Created By: Alpharetta Historical Society
Explore the early days of Alpharetta on this self-guided tour with stops at twenty-two historic markers located within walking distance of one another. Uncover the story of Alpharetta’s past at your own pace: learn what industry drove the city’s economy and what buildings served uniquely different purposes than their modern-day functions. And there’s no better time to bring up a discussion of your own family’s history. Gather the grandparents, bring along the youngsters and take a walk down memory lane. While you are here, take time to discover our dynamic city. With access to 300 things to do, five distinct shopping districts and over 175 dining options, there is plenty to fill your days. Choose one of 23 modern and affordable hotels listed on the back of the brochure. Take advantage of specially designed hotel packages or special rates found on our website.

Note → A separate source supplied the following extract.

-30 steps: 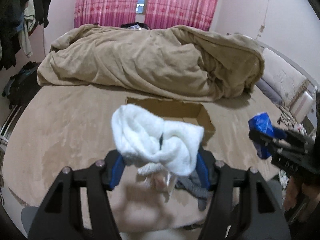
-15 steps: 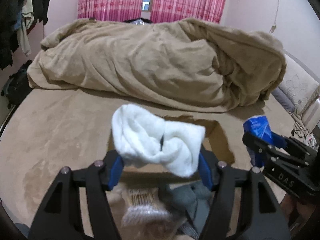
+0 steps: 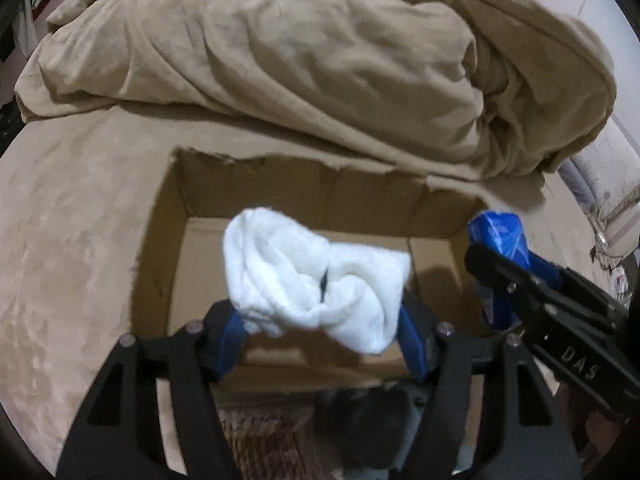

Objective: Organize objects
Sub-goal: 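Carry the white cloth into the box with the left gripper while the right drops the blue pack in, then move the left gripper to the cotton swab bag while the right approaches the grey knit gloves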

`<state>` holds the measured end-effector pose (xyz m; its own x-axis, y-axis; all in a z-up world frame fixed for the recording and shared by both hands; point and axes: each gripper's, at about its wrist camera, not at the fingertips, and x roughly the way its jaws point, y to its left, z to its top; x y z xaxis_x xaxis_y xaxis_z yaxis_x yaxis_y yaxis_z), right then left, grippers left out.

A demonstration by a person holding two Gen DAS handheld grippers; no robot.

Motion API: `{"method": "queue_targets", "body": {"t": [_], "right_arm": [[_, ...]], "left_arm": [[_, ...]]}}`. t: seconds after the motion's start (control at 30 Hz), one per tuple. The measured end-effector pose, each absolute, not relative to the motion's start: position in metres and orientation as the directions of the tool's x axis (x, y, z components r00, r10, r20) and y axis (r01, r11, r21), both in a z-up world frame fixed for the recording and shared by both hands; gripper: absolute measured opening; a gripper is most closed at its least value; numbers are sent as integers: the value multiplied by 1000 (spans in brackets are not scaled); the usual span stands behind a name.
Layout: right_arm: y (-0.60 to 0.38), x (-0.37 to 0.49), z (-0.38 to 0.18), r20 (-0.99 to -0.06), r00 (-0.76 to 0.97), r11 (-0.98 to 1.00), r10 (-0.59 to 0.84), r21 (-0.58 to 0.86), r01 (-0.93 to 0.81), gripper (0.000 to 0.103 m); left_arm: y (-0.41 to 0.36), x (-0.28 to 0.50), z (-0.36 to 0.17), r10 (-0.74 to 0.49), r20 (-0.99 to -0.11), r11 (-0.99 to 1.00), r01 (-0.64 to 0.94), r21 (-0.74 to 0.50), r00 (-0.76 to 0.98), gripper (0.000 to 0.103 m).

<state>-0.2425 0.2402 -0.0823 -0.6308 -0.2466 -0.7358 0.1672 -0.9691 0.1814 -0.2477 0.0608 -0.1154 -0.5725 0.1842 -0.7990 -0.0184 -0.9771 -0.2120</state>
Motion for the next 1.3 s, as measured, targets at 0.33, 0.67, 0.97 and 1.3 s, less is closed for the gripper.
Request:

A Brief HISTORY OF ALPHARETTA, GA OLD MILTON COUNTY As far back as 1835, New Prospect Campground was an overnight stop for travelers and traders. Prior to the formation of Milton County in 1858, the U.S. Coastal Survey Map also indicates an early settled community called Farm House near the Preston Ridge peak. On March 23, 1858, Milton County was created and the Milton County Courthouse was erected at the site directly in front of present day Alpharetta City Hall. At the turn of the century, Alpharetta continued to be an overnight stop for travelers from Atlanta to Dahlonega. The downtown area had four hotels, several cotton gins and mercantile stores and was bustling with activity. Alpharettans have served their country in every major foreign war from the Spanish-American through the war in Iraq. The town’s economy was cotton farm based until WWII when the federal government encouraged local farmers to raise food crops, chickens and livestock. In 1981, Alpharetta was a small town of 3,000. By 2015, the population increased to more than 62,000 residents. While striving to honor its rural roots, the city is home to some of the leading U.S. corporations. Its public schools are among the highest scoring in the nation.